What is required
Please give the count of lines below with the string "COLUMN" in them, and no other words.

The data
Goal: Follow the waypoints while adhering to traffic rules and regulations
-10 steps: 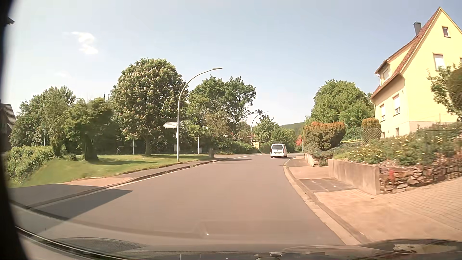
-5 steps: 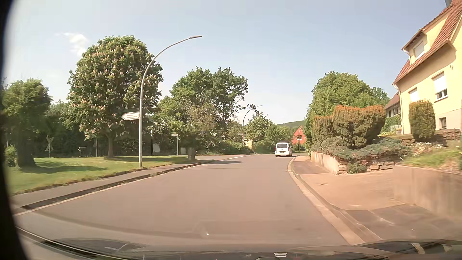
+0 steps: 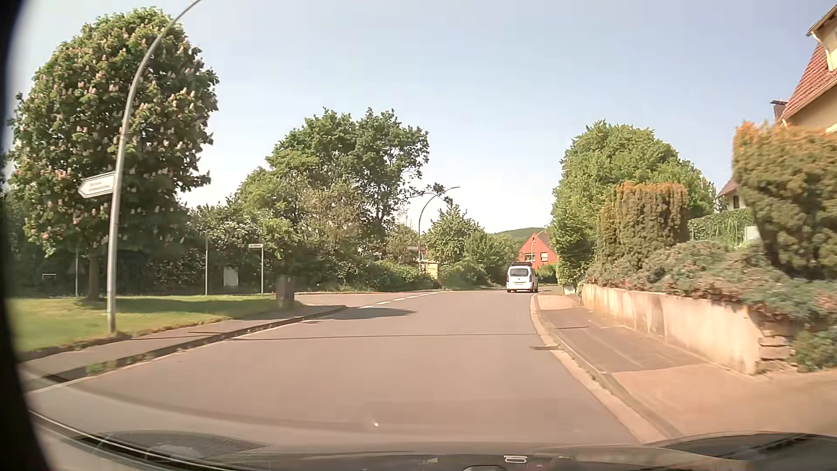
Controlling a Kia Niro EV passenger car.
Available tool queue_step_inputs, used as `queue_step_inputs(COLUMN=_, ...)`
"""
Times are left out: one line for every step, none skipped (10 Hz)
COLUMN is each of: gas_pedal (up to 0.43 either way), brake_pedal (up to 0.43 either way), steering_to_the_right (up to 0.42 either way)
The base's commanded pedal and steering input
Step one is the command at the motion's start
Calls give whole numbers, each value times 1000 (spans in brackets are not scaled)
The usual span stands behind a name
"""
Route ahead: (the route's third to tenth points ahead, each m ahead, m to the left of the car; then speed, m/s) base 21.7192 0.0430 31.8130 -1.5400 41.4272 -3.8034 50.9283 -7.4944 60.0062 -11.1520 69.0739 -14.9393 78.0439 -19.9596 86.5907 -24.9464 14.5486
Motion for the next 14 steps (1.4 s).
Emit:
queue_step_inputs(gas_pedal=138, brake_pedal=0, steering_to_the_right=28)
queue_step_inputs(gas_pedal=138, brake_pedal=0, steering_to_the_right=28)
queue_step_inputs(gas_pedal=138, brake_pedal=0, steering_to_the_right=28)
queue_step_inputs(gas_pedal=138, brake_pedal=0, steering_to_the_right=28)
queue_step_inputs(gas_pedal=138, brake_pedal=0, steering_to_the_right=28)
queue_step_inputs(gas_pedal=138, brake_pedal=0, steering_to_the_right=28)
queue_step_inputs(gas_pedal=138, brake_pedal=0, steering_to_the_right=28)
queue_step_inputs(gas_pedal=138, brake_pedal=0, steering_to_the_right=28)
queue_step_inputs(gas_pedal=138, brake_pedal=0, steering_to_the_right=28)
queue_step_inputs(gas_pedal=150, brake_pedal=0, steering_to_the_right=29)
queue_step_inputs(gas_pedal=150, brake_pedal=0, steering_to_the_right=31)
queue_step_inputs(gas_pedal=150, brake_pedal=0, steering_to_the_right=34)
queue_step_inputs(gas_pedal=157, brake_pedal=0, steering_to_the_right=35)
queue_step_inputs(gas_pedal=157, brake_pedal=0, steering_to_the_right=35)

Solution for this exercise
2